Don’t Sleep with the Lights On!

It was over 23 years ago when Dr Richard Stevens, Professor of Cancer Epidemiology at the University of Connecticut, first suggested that there might be a link between electrical light and breast cancer. At that time, cancer researchers just laughed and dismissed the idea. However, recent studies have borne out the theory that women who have lights on in the bedroom are at greater risk for breast cancer than those who sleep in total darkness. The latest study, which comes from Israel, contained information from 1,679 women and is published in the journal Chronobiology International.

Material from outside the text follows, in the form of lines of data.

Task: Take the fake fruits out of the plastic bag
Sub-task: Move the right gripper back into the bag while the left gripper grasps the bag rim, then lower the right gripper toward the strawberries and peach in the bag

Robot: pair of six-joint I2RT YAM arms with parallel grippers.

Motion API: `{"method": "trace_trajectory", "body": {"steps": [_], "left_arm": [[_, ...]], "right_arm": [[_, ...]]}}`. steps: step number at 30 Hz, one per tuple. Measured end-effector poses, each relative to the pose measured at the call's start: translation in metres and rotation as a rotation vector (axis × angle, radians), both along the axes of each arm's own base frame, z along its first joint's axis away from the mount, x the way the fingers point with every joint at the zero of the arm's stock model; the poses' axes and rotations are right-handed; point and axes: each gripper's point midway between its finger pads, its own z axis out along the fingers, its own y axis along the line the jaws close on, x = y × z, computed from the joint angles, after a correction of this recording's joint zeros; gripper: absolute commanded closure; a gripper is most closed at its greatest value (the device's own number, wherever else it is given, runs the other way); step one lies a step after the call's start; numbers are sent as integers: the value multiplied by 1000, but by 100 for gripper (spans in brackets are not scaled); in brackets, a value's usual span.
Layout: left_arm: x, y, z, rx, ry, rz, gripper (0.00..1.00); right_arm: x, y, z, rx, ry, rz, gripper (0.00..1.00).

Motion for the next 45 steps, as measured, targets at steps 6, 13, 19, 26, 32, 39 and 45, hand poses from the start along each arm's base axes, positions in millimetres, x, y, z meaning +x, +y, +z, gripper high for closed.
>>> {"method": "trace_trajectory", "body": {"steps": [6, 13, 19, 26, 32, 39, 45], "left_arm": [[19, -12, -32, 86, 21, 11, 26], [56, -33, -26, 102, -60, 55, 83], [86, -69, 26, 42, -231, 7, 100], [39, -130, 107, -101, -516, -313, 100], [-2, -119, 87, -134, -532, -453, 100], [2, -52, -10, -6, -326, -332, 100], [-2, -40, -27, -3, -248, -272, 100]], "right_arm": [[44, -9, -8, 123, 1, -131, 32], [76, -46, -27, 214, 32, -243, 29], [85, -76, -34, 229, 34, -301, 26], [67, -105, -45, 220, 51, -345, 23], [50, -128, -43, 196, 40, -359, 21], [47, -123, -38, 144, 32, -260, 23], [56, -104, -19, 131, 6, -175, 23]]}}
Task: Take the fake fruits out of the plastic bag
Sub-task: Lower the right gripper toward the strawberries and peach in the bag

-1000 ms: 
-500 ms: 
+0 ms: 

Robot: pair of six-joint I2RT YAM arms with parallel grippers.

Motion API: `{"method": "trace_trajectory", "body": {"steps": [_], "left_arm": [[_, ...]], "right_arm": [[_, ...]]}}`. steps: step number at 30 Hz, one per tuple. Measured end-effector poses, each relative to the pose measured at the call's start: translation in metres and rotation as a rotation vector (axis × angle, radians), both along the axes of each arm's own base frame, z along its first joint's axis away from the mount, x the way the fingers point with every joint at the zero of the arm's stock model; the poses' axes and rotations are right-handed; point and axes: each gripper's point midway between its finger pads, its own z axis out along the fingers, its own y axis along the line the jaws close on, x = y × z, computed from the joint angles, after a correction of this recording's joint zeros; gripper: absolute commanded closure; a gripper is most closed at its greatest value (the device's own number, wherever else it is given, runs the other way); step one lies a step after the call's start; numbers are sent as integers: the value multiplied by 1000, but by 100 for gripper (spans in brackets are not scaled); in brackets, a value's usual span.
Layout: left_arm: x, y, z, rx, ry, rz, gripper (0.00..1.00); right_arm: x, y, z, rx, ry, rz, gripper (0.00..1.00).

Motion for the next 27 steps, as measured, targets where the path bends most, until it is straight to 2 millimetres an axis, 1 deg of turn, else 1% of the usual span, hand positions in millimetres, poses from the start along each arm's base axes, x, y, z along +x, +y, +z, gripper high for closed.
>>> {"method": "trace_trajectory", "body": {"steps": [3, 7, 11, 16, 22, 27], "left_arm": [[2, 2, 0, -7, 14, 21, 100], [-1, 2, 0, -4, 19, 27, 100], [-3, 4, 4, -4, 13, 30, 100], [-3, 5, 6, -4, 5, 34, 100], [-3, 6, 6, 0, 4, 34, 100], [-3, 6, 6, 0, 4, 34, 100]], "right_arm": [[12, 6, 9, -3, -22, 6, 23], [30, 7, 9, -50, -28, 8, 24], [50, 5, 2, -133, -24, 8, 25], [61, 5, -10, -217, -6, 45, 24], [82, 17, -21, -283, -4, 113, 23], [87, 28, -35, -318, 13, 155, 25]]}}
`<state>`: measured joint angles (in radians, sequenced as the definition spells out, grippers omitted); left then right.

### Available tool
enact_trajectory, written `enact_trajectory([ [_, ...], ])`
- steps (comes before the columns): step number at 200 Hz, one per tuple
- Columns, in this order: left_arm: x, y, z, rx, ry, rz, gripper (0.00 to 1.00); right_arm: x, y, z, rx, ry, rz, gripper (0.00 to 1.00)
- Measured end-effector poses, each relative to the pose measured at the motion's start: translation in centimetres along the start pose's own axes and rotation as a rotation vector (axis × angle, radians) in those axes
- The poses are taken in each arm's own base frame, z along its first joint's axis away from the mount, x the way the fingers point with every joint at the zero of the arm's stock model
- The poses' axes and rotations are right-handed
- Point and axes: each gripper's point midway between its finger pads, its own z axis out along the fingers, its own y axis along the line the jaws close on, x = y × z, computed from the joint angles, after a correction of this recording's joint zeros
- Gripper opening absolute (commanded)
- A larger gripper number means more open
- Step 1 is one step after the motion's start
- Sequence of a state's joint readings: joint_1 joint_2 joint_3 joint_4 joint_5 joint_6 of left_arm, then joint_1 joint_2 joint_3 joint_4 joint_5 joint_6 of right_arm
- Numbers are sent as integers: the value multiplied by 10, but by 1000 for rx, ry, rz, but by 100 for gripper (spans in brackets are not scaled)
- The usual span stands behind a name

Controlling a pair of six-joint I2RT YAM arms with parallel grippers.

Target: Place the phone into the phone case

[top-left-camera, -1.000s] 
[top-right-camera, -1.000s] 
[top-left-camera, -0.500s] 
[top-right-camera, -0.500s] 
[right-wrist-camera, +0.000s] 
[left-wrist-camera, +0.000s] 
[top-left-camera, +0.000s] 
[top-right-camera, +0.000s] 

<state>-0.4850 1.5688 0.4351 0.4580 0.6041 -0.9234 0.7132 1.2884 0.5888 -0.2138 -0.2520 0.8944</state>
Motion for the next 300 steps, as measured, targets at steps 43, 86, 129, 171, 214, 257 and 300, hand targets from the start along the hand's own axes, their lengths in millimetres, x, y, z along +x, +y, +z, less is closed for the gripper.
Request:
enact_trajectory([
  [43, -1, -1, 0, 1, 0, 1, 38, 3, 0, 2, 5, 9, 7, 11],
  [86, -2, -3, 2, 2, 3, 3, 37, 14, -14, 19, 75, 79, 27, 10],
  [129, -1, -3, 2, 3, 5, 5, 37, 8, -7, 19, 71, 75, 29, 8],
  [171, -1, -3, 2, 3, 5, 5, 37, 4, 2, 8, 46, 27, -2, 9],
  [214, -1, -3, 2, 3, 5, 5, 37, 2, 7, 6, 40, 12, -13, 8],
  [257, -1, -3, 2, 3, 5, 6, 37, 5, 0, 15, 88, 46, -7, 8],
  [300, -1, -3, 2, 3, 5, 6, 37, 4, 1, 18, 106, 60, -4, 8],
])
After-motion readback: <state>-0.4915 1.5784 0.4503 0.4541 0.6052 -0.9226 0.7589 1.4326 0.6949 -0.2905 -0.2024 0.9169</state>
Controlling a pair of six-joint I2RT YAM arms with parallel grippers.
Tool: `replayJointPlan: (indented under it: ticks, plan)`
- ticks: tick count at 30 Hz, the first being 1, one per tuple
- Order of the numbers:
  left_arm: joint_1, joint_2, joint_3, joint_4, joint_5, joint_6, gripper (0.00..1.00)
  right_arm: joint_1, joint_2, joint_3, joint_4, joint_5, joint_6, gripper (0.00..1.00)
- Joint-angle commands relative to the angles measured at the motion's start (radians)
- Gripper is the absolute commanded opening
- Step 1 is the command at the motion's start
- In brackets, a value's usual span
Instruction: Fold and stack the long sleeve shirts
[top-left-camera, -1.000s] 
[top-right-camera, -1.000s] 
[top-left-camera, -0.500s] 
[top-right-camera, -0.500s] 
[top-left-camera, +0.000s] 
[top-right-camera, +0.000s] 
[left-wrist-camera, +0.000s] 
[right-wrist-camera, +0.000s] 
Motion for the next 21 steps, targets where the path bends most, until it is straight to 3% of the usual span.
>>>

Information was obtained at interviews on exposure to light-at-night in the bedroom, including sleeping with the TV switched on; the women were asked to rate their night-time bedroom light levels with a simple scoring system: 1 represented complete darkness, 2 was low light, 3 was average light, and 4 was very strong light i.e. all the lights were on.

After controlling for education, ethnicity, fertility, and alcohol consumption, light-at-night was significantly associated with an increased risk for breast cancer by 22%.

The investigators claim that this is the first study to have identified an unequivocal positive association between bedroom-light intensity and the risk for breast cancer. However, some experts dispute the word "unequivocal", as the data were obtained by recall, allowing for considerable bias. Also, there was a large difference in the response rates – only 52% of controls (i.e. non-breast cancer subjects) as compared with 86% of cancer cases agreed to answer the questions on light in the bedroom.

The lights-at-night theory suggests that there is disruption of the circadian rhythm, similar to that which occurs in shift workers. Shift work is already accepted by some authorities as a carcinogenic risk to humans – in Denmark compensation has been paid to women who developed breast cancer after long spells of night shift, while working as nurses or flight attendants.  Even reduced or dim light in the 8 hours preceding bedtime can suppress the onset and duration of synthesis of melatonin, according to a study reported in the Journal of Clinical Endocrinology & Metabolism.  And, exposure to room light during the usual hours of sleep suppressed melatonin by more than 50%.  Melatonin has been shown to exert an inhibitory effect on breast cancer cell proliferation, mediated through an effect on estrogen receptors, which may help explain the mechanism of the light-at-night and breast cancer in women. 

A lot of this is a bit speculative, but until we know better, it’s enough for me to advise women to heed the warning – don’t make a habit of going to asleep with the TV or the lights on.